RAMOS, 644 SCRA 36 (2011)

FATS: Spouses David and Elisea Ramos discovered that a portion of their land
registered under Transfer Certificate of Title No. T-58894 of the Baguio City land
records was being used as part of the runway and running shoulder of
the Loakan Airport being operated by petitioner Air Transportation Office (ATO).
The respondents agreed after negotiations to convey the affected portion by deed
of sale to the ATO in consideration of the specific amount. However, the ATO
failed to pay despite repeated verbal and written demands. The respondents filed an
action for collection against the ATO and some of its officials in the RTC.

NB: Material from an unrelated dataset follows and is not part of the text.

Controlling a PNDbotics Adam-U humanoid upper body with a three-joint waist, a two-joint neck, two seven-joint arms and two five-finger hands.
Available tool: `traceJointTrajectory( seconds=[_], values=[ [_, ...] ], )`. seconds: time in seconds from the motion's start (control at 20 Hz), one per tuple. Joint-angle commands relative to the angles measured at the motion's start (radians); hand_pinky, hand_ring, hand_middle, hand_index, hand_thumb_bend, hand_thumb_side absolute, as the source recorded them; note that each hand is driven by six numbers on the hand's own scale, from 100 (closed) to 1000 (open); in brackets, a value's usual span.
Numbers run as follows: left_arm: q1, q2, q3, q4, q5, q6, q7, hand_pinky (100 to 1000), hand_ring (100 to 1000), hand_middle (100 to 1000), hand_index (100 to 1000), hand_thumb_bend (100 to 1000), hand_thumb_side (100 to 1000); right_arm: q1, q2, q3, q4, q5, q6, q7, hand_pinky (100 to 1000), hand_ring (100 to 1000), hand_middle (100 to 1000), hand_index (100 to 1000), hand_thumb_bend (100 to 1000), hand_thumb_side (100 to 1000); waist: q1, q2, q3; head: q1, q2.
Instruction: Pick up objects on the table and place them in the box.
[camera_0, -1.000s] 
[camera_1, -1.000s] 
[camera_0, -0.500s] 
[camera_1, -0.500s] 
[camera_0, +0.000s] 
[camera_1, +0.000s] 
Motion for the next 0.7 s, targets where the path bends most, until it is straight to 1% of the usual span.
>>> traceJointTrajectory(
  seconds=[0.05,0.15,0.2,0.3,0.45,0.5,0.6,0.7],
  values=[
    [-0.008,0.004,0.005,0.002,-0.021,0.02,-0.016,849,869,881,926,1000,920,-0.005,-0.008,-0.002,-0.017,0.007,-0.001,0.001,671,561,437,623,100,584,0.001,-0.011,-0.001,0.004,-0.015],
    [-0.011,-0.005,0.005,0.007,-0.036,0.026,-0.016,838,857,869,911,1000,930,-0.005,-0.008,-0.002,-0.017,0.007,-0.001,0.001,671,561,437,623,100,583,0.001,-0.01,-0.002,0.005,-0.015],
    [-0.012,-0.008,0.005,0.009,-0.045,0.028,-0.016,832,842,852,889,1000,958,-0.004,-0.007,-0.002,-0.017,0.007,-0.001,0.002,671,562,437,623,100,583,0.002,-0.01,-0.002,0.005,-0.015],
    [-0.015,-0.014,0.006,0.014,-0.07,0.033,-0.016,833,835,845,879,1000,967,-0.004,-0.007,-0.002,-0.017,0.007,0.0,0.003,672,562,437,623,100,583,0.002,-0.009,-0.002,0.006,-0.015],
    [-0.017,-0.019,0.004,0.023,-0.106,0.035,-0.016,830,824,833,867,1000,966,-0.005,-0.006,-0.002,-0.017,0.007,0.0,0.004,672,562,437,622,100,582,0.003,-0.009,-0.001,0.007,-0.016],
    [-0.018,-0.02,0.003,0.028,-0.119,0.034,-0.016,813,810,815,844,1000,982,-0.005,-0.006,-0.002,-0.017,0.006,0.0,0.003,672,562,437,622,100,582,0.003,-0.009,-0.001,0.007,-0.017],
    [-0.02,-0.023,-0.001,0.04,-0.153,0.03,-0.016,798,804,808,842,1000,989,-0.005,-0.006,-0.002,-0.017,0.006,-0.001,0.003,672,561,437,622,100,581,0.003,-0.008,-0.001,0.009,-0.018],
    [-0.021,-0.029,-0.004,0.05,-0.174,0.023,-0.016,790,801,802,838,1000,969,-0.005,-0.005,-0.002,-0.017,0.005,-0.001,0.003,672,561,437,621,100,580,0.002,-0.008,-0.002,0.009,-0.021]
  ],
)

ATO invoked as an affirmative defense the issuance of Proclamation No. 1358,


whereby President Marcos had reserved certain parcels of land that included the
respondent’s affected portion for use of the Loakan Airport. They asserted that the
RTC had no jurisdiction to entertain the action without the States consent
considering that the deed of sale had been entered into in the performance of
governmental functions.

RTC denied the ATO’s motion for a preliminary hearing of the affirmative
defense. ATO commenced a special civil action for certiorari in the CA to assail
the RTC’s orders. The CA dismissed the petition for certiorari, however, upon its
finding that the assailed orders were not tainted with grave abuse of discretion.

The RTC rendered its decision on the merits ordering the defendant ATO to pay
the plaintiff.

ISSUE: WON the ATO could be sued without the State’s consent.

HELD: The State’s immunity from suit does not extend to the petitioner ATO. The
CA correctly appreciated the juridical character of the ATO as an agency of the
Government is not performing a purely governmental or sovereign function, but
was instead involved in the management and maintenance of the Loakan Airport,
an activity that was not the exclusive prerogative of the State in its sovereign
capacity. Hence, the ATO had no claim to the States immunity from suit. The SC,
further observes that the doctrine of sovereign immunity cannot be successfully
invoked to defeat a valid claim for compensation arising from the taking without
just compensation and without the proper expropriation proceedings being first
resorted to of the plaintiff’s property.

Lastly, the issue of whether or not the ATO could be sued without the States
consent has been rendered moot by the passage of Republic Act No.
9497, otherwise known as the Civil Aviation Authority Act of 2008. R.A. No. 9497
abolished the ATO and under its Transitory Provisions, R.A. No. 9497 established in
place of the ATO the Civil Aviation Authority of the Philippines (CAAP) which
thereby assumed all of the ATO’s powers, duties and rights, assets, real and personal
properties, funds, and revenues. Section 23 of R.A. No. 9497 enumerates the
corporate powers vested in the CAAP including the power to sue and be sued, to enter
into contracts of every class, kind and description, to construct, acquire, own, hold,
operate, maintain, administer and lease personal and real properties, and to settle,
under such terms and conditions most advantageous to it, any claim by or against it.
With the CAAP having legally succeeded the ATO pursuant to R.A. No. 9497, the
obligations that the ATO had incurred by virtue of the deed of sale with the Ramos
spouses might now be enforced against the CAAP.